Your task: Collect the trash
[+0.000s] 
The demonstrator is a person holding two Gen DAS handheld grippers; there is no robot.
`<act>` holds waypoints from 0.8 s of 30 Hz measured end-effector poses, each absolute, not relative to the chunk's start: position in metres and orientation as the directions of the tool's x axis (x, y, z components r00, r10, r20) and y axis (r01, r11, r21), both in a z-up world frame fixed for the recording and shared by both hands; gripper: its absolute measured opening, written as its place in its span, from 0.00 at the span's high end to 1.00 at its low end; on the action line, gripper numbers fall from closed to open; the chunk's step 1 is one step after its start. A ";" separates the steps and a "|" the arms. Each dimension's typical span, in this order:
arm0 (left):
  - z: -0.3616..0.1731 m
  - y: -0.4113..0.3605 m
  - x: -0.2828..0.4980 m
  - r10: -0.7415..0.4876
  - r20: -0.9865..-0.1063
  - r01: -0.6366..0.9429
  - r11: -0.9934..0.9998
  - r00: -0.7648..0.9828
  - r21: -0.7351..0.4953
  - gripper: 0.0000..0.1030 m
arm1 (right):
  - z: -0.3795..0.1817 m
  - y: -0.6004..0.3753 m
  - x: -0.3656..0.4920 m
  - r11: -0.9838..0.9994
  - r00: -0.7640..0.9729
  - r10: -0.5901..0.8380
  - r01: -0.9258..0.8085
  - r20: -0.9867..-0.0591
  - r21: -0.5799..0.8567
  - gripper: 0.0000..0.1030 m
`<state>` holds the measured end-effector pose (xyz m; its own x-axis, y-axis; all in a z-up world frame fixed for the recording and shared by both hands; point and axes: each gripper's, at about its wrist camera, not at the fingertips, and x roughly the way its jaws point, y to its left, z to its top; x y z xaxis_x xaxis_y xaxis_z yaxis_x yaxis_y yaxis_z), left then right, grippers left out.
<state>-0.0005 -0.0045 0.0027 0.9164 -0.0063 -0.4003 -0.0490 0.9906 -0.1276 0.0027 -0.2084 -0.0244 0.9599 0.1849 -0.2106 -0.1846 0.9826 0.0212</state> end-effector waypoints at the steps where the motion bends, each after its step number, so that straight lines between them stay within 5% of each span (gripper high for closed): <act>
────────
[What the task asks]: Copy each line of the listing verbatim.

[Expected output]:
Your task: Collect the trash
[+0.000s] 
The demonstrator is a person holding two Gen DAS handheld grippers; there is no robot.
`<act>` holds waypoints from 0.8 s of 30 Hz measured end-effector poses, each absolute, not relative to the chunk's start: position in metres and orientation as the directions of the tool's x axis (x, y, z components r00, r10, r20) and y axis (r01, r11, r21), both in a z-up world frame fixed for the recording and shared by both hands; gripper: its absolute measured opening, written as its place in its span, from 0.00 at the span's high end to 1.00 at its low end; on the action line, gripper numbers fall from closed to open; the chunk's step 1 is one step after its start. A ";" separates the steps and a "|" the arms. Each dimension's typical span, in this order:
arm0 (left):
  - z: -0.3616..0.1731 m
  - y: -0.4113..0.3605 m
  - x: -0.2828..0.4980 m
  - r10: -0.7415..0.4876
  - r20: -0.9865..-0.1063
  - r01: -0.6366..0.9429
  - r11: -0.9934..0.9998
  - r00: -0.7648..0.9828
  - r21: -0.7351..0.4953
  - gripper: 0.0000..0.1030 m
arm1 (right):
  - z: -0.3795..0.1817 m
  - y: -0.6004..0.3753 m
  - x: -0.3656..0.4920 m
  - r11: -0.9838..0.9994
  - r00: -0.7640..0.9729
  - r10: -0.5901..0.8380
  - r01: -0.9258..0.8085
  - r20: -0.9867..-0.0591
  - r21: -0.5799..0.8567
  - gripper: 0.0000..0.1030 m
`<state>` holds the measured end-effector pose (xyz m; its own x-axis, y-axis; all in a z-up world frame fixed for the recording and shared by both hands; point and axes: each gripper's, at about its wrist camera, not at the fingertips, and x roughly the way its jaws point, y to its left, z to its top; x y z xaxis_x xaxis_y xaxis_z yaxis_x yaxis_y yaxis_z), left then right, grippers left out.
<state>-0.0005 -0.0045 0.0027 0.9164 -0.0063 -0.4003 -0.0490 0.9906 -0.1276 0.0027 -0.2084 -0.0244 0.9599 0.1849 -0.2106 -0.1846 0.9826 0.0212</state> end-effector waypoints at the steps where the motion bends, each after its step number, so that straight lines between them stay within 5% of each span (gripper high for closed): <act>

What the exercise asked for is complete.